L.William Bradford (Boeing LTS Inc.), Lewis C. Roberts, Jr.
(The Boeing Company)
Keywords: Atmospherics
Abstract:
We have made measurements with the AEOS Visible Imager camera and with the AEOS adaptive optics wavefront sensor that allow us to estimate the value of Frieds parameter r0 which can be directly related to the seeing. Wavefront sensor slope data is analyzed using Frieds differential angle of arrival equations, and the Visible Imager data is analyzed using the a relationship between the Full Width at Half Maximum of a stars seeing disk and r0. The wavefront sensor data sets will typically have 2000 measurements in 2 seconds. The Visible Imager measurements are about 100 images at intervals of 0.5 to 2 seconds.

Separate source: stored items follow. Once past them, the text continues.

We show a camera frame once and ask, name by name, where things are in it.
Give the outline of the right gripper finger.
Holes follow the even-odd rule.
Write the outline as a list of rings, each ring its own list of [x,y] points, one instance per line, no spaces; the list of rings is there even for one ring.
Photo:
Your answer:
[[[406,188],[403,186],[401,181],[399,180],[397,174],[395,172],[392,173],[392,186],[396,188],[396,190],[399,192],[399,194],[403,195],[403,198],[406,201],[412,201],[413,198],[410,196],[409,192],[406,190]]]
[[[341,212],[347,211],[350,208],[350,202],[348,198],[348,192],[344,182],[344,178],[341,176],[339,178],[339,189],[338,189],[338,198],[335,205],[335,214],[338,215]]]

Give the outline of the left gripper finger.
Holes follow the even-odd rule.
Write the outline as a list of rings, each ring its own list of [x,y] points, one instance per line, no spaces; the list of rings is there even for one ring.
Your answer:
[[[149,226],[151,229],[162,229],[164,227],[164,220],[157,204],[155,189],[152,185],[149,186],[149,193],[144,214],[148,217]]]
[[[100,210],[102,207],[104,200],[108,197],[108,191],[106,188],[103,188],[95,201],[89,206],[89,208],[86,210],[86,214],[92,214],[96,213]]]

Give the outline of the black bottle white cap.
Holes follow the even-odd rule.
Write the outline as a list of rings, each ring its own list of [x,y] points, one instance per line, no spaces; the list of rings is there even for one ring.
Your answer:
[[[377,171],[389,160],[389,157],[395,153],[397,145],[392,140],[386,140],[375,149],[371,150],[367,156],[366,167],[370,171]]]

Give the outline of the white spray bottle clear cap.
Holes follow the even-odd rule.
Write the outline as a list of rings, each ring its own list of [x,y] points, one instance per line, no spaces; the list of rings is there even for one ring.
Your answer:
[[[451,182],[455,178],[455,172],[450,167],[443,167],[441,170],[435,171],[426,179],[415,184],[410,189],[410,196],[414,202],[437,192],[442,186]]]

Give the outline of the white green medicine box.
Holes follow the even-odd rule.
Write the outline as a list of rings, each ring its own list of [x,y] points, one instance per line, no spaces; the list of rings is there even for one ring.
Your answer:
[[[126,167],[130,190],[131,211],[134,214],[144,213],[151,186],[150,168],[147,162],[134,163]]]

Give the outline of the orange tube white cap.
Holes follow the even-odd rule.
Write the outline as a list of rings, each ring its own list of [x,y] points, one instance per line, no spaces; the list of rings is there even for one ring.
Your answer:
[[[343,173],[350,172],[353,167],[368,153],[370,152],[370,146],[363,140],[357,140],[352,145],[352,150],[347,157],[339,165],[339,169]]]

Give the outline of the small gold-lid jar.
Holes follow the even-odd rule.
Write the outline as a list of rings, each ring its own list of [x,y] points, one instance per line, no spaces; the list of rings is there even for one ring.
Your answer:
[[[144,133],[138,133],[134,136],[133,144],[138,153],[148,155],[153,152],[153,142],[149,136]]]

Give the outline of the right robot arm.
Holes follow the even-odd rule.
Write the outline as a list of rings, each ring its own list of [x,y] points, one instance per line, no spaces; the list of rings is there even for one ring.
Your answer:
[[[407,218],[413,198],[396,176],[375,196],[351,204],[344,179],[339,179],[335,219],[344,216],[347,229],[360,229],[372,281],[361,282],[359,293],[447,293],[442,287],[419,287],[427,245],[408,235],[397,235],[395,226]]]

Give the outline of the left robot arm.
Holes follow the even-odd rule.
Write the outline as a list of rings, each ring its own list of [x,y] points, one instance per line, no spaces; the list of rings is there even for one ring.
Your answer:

We examine the variability and the probability distributions of r0 at multiple time scales. We are particularly interested in how much one measurement may differ from the preceding or the next measurement and in how much that variability varies with the seeing itself. This is of interest to modelers of adaptive optical systems, who in the past relied on models that use fixed values of r0 over the entire time history of a simulation. The data may also prove useful for setting error bounds on image processing algorithms that assume a fixed seeing over a data set. For a very large telescope, the time variability such as we observe is usually then translated into a spatial variability over the aperture, using Taylor’s frozen flow hypothesis. The implication of our data is that that spatial variability must be different than would be found using only a single value of r0 over the full aperture.